PROVIDED INFORMATION Block Start

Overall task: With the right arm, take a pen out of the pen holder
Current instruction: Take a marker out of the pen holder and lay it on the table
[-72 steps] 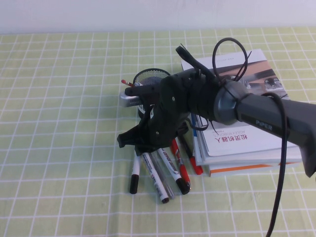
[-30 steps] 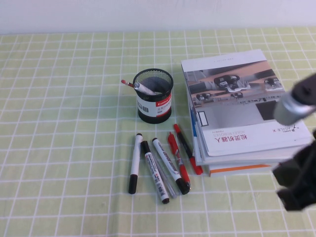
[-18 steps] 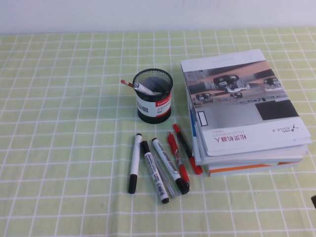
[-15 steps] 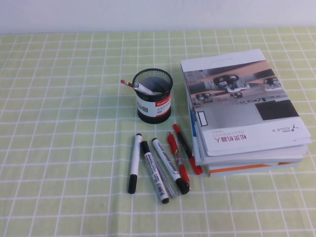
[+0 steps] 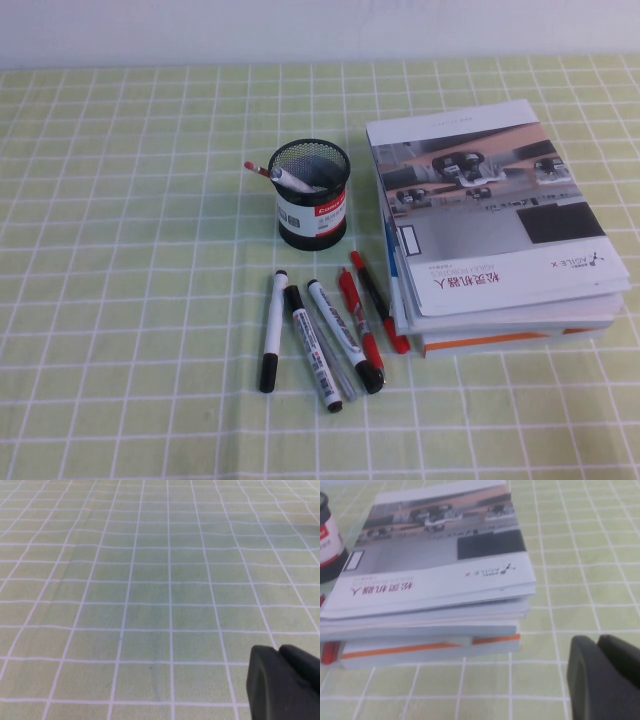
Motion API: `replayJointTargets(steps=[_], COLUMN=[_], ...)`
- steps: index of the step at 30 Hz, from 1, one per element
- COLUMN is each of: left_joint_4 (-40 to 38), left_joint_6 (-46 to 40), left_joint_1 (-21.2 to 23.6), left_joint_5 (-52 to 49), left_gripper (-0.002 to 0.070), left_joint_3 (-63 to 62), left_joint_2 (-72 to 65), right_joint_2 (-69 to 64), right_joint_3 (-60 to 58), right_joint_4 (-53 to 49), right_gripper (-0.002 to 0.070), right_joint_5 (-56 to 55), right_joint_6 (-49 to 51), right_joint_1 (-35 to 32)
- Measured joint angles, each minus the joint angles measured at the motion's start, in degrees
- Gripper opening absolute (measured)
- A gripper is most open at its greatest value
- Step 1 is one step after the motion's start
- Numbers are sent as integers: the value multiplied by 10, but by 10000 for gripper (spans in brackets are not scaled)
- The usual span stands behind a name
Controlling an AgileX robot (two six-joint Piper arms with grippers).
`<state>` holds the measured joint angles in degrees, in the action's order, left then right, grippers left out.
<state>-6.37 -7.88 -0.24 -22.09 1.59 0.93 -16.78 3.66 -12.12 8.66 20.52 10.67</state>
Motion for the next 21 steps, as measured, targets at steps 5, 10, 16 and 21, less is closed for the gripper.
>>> replayJointTargets(steps=[5,10,16,21], left_joint_4=[0,0,0,0], left_joint_6=[0,0,0,0], left_joint_1=[0,0,0,0], left_joint_5=[0,0,0,0], left_gripper=[-5,-5,-5,-5], left_joint_3=[0,0,0,0], left_joint_2=[0,0,0,0], right_joint_2=[82,144,172,172], right_joint_3=[-50,-52,-52,-52], right_joint_4=[-1,-1,-1,-1], right_gripper=[-13,-13,-13,-13], right_joint_5=[-42,-22,11,17], right_joint_6=[0,1,2,3], right_joint_1=[-36,-42,-42,-33])
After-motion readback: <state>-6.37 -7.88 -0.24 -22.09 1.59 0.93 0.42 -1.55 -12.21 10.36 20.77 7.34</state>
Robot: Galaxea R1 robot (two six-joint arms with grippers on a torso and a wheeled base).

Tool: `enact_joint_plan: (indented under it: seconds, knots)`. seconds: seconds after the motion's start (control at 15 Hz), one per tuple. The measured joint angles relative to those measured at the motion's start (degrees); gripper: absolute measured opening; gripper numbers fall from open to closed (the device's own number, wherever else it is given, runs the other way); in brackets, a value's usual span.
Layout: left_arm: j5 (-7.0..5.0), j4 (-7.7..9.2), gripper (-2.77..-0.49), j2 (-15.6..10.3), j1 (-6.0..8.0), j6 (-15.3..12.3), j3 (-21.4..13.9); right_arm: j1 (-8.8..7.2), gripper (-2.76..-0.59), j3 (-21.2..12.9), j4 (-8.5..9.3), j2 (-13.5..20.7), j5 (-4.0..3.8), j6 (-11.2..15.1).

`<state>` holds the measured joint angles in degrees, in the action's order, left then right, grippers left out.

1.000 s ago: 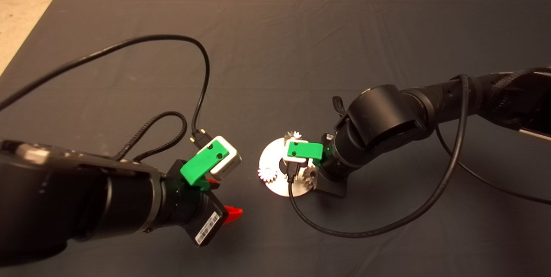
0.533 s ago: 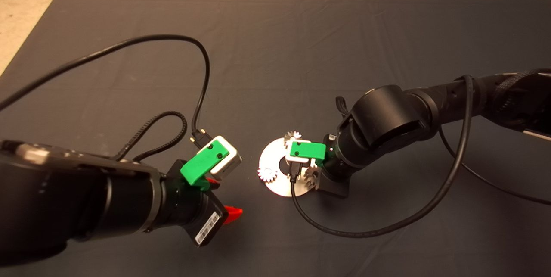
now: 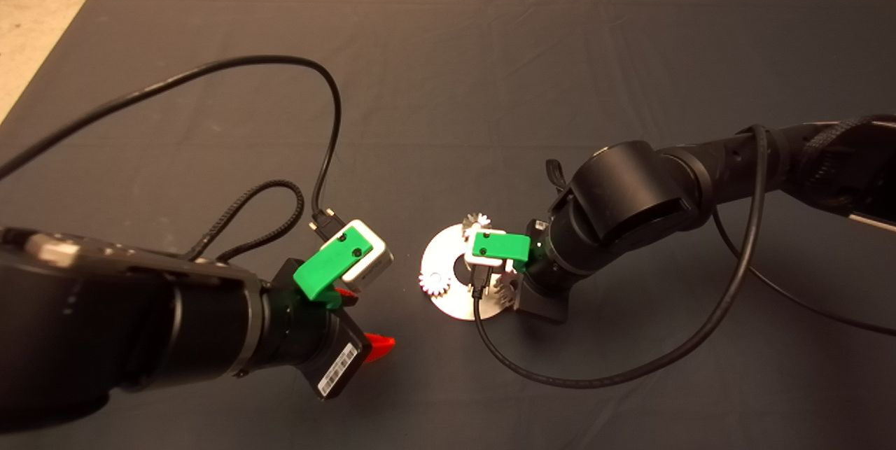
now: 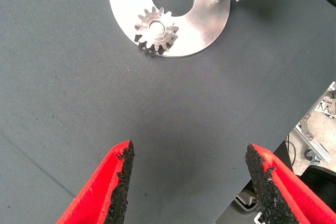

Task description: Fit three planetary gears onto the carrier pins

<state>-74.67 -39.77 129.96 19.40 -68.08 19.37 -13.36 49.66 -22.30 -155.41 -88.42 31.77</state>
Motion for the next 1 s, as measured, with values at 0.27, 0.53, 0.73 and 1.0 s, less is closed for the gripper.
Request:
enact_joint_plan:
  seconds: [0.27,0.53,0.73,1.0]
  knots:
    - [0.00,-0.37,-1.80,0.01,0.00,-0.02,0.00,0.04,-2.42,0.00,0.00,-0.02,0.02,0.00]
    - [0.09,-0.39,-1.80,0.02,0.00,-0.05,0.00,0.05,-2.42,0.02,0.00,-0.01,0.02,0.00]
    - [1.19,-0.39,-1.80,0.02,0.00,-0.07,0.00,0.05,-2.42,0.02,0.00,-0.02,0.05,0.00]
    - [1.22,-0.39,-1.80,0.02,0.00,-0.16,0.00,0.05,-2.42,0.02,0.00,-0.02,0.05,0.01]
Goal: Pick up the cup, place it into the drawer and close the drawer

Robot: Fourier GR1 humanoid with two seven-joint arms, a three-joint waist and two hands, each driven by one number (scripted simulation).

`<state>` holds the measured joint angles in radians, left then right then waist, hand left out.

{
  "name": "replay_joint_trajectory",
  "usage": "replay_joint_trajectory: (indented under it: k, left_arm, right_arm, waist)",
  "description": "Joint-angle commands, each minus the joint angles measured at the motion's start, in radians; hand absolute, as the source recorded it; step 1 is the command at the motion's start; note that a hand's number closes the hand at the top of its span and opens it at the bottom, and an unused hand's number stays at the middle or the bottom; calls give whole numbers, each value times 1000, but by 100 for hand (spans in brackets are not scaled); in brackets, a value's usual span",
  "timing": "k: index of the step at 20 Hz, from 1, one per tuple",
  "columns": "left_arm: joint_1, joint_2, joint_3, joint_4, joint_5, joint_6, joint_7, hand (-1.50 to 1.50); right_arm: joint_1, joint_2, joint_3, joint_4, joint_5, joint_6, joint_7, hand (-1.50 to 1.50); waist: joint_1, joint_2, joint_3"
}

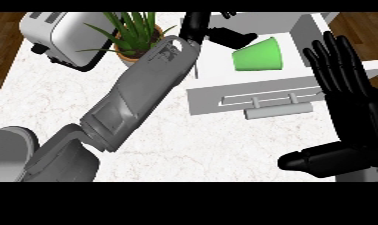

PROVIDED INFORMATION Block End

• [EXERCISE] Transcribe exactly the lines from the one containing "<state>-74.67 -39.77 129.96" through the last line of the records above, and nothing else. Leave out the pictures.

• [ANSWER SPACE]
<state>-74.67 -39.77 129.96 19.40 -68.08 19.37 -13.36 49.66 -22.30 -155.41 -88.42 31.77</state>
Motion for the next 1 s, as measured, with values at 0.27, 0.53, 0.73 and 1.0 s, less is closed for the gripper.
Request:
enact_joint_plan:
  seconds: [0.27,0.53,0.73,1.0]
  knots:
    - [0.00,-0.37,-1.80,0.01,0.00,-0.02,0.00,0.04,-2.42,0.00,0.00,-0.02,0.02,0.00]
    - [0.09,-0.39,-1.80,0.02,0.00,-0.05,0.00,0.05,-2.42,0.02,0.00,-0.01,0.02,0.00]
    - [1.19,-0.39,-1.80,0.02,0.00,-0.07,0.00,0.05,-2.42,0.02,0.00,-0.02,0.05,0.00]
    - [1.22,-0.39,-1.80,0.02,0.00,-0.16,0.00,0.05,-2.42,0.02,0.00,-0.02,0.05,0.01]
Goal: Pick up the cup, place it into the drawer and close the drawer

Robot: Fourier GR1 humanoid with two seven-joint arms, a three-joint waist and two hands, each driven by one number (scripted simulation).

`<state>` holds the measured joint angles in radians, left then right then waist, hand left out.

{
  "name": "replay_joint_trajectory",
  "usage": "replay_joint_trajectory: (indented under it: k, left_arm, right_arm, waist)",
  "description": "Joint-angle commands, each minus the joint angles measured at the motion's start, in radians; hand absolute, as the source recorded it; step 1 is the command at the motion's start; note that a hand's number closes the hand at the top of its span and opens it at the bottom, and an unused hand's number stays at the middle or the bottom; calls give whole numbers, each value times 1000, but by 100 for hand (spans in brackets are not scaled); in brackets, a value's usual span",
  "timing": "k: index of the step at 20 Hz, from 1, one per tuple",
  "columns": "left_arm: joint_1, joint_2, joint_3, joint_4, joint_5, joint_6, joint_7, hand (-1.50 to 1.50); right_arm: joint_1, joint_2, joint_3, joint_4, joint_5, joint_6, joint_7, hand (-1.50 to 1.50); waist: joint_1, joint_2, joint_3"
}

No further output is needed.